0

I am new to python and am trying to learn some new modules. Fortunately or unfortunately, I picked up the urllib2 module and started using it with one URL that's causing me problems.

To begin with, I created the Request object and then called Read() on the response object. It was failing. Turns out its getting redirected but the error code is still 200. Not sure what's going on. Here is the code --

def get_url_data(url):
    print "Getting URL " + url
    user_agent = "Mozilla/5.0 (Windows NT 6.0; rv:14.0) Gecko/20100101 Firefox/14.0.1"
    headers = { 'User-Agent' : user_agent }
    request = urllib2.Request(url, str(headers) )

    try:    
        response = urllib2.urlopen(request)
    except urllib2.HTTPError, e:
        print response.geturl()
        print response.info()
        print response.getcode()
        return False;
    else:
        print response
        print response.info()
        print response.getcode()
        print response.geturl()
        return response

I am calling the above function with http://www.chilis.com".

I was expecting to receive a 301, 302, or 303 but instead I see 200. Here is the response I see --

Getting URL http://www.chilis.com
<addinfourl at 4354349896 whose fp = <socket._fileobject object at 0x1037513d0>>
Cache-Control: private
Server: Microsoft-IIS/7.5
SPRequestGuid: 48bbff39-f8b1-46ee-a70c-bcad16725a4d
X-SharePointHealthScore: 0
X-AspNet-Version: 2.0.50727
X-Powered-By: ASP.NET
MicrosoftSharePointTeamServices: 14.0.0.6120
X-MS-InvokeApp: 1; RequireReadOnly
Date: Wed, 13 Feb 2013 11:21:27 GMT
Connection: close
Content-Length: 0
Set-Cookie: BIGipServerpool_http_chilis.com=359791882.20480.0000; path=/

200
http://www.chilis.com/(X(1)S(q24tqizldxqlvy55rjk5va2j))/Pages/ChilisVariationRoot.aspx?AspxAutoDetectCookieSupport=1

Can someone explain what this URL is and how to handle this? I know I can use the "Handling Redirects" section from Diveintopython.net but there also with the code on that page I see the same response 200.

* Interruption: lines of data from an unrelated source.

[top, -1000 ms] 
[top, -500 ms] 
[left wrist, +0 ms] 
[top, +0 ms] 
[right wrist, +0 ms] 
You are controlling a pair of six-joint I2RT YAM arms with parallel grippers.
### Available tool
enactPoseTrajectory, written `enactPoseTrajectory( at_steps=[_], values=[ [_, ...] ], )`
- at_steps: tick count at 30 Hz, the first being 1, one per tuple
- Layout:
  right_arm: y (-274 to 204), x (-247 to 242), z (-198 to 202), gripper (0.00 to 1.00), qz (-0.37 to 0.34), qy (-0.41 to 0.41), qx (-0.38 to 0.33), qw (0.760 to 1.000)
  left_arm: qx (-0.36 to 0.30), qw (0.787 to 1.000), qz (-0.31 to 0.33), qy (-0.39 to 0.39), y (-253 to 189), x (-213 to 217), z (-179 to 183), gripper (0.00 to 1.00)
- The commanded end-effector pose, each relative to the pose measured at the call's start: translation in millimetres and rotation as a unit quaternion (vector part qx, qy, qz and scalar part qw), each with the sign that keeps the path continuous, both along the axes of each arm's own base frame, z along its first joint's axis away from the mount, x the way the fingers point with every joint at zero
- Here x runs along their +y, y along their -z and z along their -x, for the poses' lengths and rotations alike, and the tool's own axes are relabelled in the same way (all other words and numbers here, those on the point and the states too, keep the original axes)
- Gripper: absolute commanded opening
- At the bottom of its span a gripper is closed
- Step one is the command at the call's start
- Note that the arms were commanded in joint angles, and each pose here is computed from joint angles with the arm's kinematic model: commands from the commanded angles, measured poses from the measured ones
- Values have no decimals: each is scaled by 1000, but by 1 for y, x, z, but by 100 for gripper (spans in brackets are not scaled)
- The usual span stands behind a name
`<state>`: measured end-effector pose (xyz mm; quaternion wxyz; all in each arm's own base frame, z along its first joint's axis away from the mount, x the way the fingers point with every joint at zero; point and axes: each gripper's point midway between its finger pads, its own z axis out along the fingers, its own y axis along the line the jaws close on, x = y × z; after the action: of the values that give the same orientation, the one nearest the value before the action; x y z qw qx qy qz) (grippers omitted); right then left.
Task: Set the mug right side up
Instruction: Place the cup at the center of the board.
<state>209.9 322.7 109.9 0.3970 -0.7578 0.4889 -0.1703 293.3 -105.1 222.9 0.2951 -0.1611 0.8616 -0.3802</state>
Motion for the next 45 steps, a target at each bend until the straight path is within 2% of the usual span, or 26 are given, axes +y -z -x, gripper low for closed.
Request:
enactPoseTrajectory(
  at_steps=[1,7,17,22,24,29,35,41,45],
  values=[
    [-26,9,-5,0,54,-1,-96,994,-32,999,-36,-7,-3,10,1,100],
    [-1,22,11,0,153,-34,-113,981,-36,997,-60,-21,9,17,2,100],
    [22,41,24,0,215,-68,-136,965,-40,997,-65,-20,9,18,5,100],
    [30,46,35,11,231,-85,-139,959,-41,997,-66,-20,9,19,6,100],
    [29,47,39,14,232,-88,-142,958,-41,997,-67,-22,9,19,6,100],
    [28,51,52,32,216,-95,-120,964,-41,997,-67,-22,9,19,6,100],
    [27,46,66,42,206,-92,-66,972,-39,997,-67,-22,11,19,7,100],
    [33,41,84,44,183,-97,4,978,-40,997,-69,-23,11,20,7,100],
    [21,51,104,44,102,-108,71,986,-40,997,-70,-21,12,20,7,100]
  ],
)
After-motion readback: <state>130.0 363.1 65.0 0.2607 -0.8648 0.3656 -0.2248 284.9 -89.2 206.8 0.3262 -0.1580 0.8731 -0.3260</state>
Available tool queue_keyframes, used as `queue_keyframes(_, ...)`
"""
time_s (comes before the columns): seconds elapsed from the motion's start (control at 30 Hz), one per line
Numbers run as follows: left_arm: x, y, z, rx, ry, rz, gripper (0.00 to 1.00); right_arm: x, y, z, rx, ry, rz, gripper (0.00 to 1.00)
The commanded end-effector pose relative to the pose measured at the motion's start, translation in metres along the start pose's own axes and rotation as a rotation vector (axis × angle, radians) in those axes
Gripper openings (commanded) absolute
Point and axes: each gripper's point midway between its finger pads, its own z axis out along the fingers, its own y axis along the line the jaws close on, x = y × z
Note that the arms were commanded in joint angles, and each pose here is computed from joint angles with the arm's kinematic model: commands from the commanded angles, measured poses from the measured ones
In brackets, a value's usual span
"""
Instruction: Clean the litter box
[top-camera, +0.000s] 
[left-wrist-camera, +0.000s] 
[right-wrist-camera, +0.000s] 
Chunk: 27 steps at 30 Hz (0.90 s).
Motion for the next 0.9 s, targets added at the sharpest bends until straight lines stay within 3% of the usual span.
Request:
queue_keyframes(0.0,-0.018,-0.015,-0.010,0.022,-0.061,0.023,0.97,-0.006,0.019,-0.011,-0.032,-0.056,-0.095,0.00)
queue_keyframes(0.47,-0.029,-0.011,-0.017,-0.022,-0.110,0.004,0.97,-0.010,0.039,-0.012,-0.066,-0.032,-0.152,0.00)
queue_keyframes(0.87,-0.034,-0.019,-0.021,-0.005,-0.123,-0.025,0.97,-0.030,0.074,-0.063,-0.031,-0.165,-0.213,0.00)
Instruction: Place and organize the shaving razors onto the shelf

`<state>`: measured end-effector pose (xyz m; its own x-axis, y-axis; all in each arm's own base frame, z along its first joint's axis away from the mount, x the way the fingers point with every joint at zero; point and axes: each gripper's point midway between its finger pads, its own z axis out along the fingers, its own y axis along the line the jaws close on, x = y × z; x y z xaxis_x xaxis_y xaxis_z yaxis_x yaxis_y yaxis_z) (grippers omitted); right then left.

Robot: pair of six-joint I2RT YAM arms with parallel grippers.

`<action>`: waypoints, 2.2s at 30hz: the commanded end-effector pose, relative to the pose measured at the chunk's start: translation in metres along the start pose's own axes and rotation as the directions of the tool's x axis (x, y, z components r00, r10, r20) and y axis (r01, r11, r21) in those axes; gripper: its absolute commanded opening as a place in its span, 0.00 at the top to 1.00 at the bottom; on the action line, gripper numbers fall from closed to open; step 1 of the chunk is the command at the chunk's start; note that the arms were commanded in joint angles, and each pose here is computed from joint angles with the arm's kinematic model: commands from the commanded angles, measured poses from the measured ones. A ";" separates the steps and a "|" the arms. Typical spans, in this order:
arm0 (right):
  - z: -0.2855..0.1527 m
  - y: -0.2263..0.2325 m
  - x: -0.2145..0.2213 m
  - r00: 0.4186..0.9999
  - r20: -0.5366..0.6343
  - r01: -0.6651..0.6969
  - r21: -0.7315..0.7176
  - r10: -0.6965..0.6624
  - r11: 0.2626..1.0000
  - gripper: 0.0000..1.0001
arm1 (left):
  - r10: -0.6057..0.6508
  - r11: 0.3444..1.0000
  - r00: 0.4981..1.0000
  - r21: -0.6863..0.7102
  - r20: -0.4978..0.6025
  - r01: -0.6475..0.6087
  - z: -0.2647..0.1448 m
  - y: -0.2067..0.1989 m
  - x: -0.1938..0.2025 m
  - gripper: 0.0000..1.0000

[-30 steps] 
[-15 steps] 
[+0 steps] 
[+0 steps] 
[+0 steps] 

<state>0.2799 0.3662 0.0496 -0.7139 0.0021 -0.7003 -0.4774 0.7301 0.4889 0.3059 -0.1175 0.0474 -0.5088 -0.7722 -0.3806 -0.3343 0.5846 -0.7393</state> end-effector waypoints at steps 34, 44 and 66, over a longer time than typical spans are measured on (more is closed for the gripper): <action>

EDIT: Using the code from DiveintoPython, I see its a temporary redirection. What I don't understand is why the HTTP Errorcode from code is 200. Isn't that supposed to be the actual return code?

EDIT2: Now that I see it better, its not a weird redirection at all. I am editing the title.

EDIT3: If urllib2 follows the redirection automatically, I am not sure why the following code does not get the front page for chilis.com.

docObj = get_url_data(url)
doc = docObj.read()
soup = BeautifulSoup(doc, 'lxml')
print(soup.prettify())

If I use the URL that the browser eventually ends up getting redirected to it works (http://www.chilis.com/EN/Pages/home.aspx").

R11
  • 405
  • 2
  • 6
  • 15

1 Answers1

2

urllib2 automatically follows redirects, so the information you're seeing is from the page that was redirected to.

If you don't want it to follow redirect, you'll need to subclass urllib2.HTTPRedirectHandler. Here's a relevant SO posting on how to do that: How do I prevent Python's urllib(2) from following a redirect

Regarding EDIT 3: it looks like www.chilis.com requires accepting cookies. This can be implemented using urllib2, but I would suggest installing the requests module (http://pypi.python.org/pypi/requests/).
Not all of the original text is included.